This invention relates to preforms for optical fibers and, in particular, to a method of preparing preforms for silicic optical fibers.
Preforms are used as a parent material for silicic optical fibers. Two methods dominate the field of preform manufacture. These methods are: (1) VAD method, and (2) MCVD method.
In the VAD method, developed by Nippon Telephone and Telegram, a material gas, such as silicon tetrachloride (SiCl.sub.4) or germanium tetrachloride (GeCl.sub.4), is transferred over an oxygen/hydrogen burner to yield fine particles of glass. The fine particles of glass are attached to the end of a seed bar. This is accomplished by spraying the fine particles so that they grow into a porous preform in the direction of the axis of the seed bar. Once the preform is prepared, it is heated so that it becomes transparent.
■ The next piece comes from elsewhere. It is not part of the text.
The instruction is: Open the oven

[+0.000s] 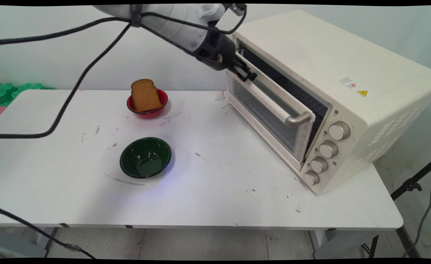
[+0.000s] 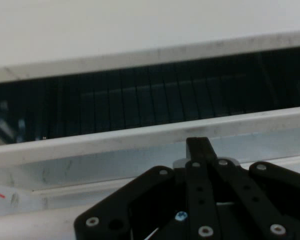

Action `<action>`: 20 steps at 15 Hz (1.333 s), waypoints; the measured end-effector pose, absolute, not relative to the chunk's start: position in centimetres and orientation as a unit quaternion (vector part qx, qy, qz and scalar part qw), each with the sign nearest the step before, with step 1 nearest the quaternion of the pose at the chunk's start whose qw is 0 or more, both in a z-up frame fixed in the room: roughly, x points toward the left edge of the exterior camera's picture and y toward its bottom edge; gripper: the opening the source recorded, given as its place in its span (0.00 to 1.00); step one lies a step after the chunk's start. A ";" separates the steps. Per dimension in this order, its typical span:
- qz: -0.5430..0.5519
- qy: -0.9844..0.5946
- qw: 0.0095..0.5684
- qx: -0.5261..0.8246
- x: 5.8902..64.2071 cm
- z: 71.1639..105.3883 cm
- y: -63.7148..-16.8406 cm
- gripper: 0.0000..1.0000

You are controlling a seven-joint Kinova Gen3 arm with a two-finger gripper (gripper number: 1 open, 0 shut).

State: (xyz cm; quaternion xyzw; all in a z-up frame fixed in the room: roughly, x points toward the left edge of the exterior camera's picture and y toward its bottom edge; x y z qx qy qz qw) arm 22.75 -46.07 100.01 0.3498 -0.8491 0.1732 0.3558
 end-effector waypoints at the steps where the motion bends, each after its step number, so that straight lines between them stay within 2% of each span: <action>1: 0.173 -0.851 0.353 0.348 23.2 99.8 -45.8 0.00; 9: 0.165 -0.862 0.343 0.335 26.6 97.3 -43.0 0.00; 20: 0.155 -0.864 0.355 0.321 30.3 93.1 -39.3 0.00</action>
According to the MCVD method, developed by Bell Laboratories, a material gas, such as silicon tetrachloride (SiCl.sub.4) or germanium tetrachloride (GeCl.sub.4), is blown using oxygen gas to form a silica glass tube. The glass tube is heated from the outside in order to carry out the reaction and to yield fine particles of glass. The fine particles of glass are attached to the inner surface of the tube so that the tube no longer has a center hole. Then the openings at the end of the tube are closed by heating and a transparent preform is obtained.
Although the VAD and MCVD methods for preparing preforms are most commonly used, other methods are known. These include the OVD method, POD method and sol-gel method.
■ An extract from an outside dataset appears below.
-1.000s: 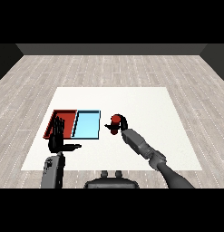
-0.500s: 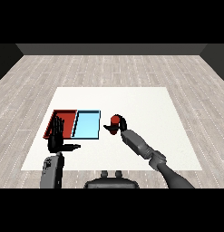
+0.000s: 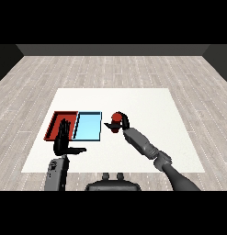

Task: Pick the red can and put it in the red box

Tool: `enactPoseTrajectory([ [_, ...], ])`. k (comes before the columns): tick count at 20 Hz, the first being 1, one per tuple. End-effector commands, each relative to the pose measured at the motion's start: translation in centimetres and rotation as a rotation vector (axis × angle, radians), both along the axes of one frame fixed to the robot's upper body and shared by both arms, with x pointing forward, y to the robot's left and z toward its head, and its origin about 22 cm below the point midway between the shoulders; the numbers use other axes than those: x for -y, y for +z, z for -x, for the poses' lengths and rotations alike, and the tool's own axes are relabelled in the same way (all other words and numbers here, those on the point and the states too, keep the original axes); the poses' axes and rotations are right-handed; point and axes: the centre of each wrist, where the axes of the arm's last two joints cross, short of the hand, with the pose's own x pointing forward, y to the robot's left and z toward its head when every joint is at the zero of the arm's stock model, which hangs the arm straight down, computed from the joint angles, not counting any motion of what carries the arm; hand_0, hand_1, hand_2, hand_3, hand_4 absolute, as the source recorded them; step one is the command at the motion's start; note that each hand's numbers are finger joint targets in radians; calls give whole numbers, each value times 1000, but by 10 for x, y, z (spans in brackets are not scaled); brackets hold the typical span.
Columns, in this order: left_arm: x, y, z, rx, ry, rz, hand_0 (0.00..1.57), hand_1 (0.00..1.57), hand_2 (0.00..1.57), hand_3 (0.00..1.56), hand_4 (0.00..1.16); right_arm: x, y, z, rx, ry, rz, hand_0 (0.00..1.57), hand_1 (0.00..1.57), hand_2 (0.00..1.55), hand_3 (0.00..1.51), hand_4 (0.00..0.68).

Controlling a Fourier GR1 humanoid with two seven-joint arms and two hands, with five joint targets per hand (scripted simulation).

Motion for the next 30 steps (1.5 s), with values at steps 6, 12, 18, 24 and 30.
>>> enactPoseTrajectory([
  [6,40,1,9,-106,-128,-11,0,0,0,0,0,31,48,12,148,28,31,1522,1522,1454,1383,571],
  [12,56,30,4,-106,-188,-9,0,0,0,0,0,73,84,44,225,-3,6,1514,1514,1467,1407,570],
  [18,86,49,-9,-110,-193,-23,0,0,0,0,0,63,104,42,252,-3,11,1504,1504,1462,1403,581],
  [24,122,52,-6,-183,-226,-79,0,0,0,0,0,76,99,77,308,-15,2,1498,1498,1450,1396,589],
  [30,141,60,-34,-198,-269,-110,0,0,0,0,0,66,123,73,337,-7,-1,1515,1515,1470,1398,587],
])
These conventional methods of preparing preforms for optical fibers have many disadvantages. For example, all of the VAD, MCVD, OVD and POS methods are gas phase and involve the chemical reaction of the gas material. For this reason, they have a low reaction yield and low productivity. Furthermore, it is difficult to obtain a preform having a desired refractive index distribution. Additionally, the manufacturing machines required are expensive and consequently, the preforms are also expensive.
While using the sol-gel method makes it possible to provide a glass at a significantly lower cost than can be provided using the gas phase methods, it is difficult to provide a glass article that is large enough to be used as a preform for optical fibers. An example of a sol-gel method is disclosed in Japanese Laid-Open Publication No. 55/100231 of Hitachi Co., Ltd.
Accordingly, it is desirable to provide a method for preparing preforms for optical fibers of larger dimension and higher quality than those which can be provided using prior art methods and which overcomes the disadvantages inherent in the prior art.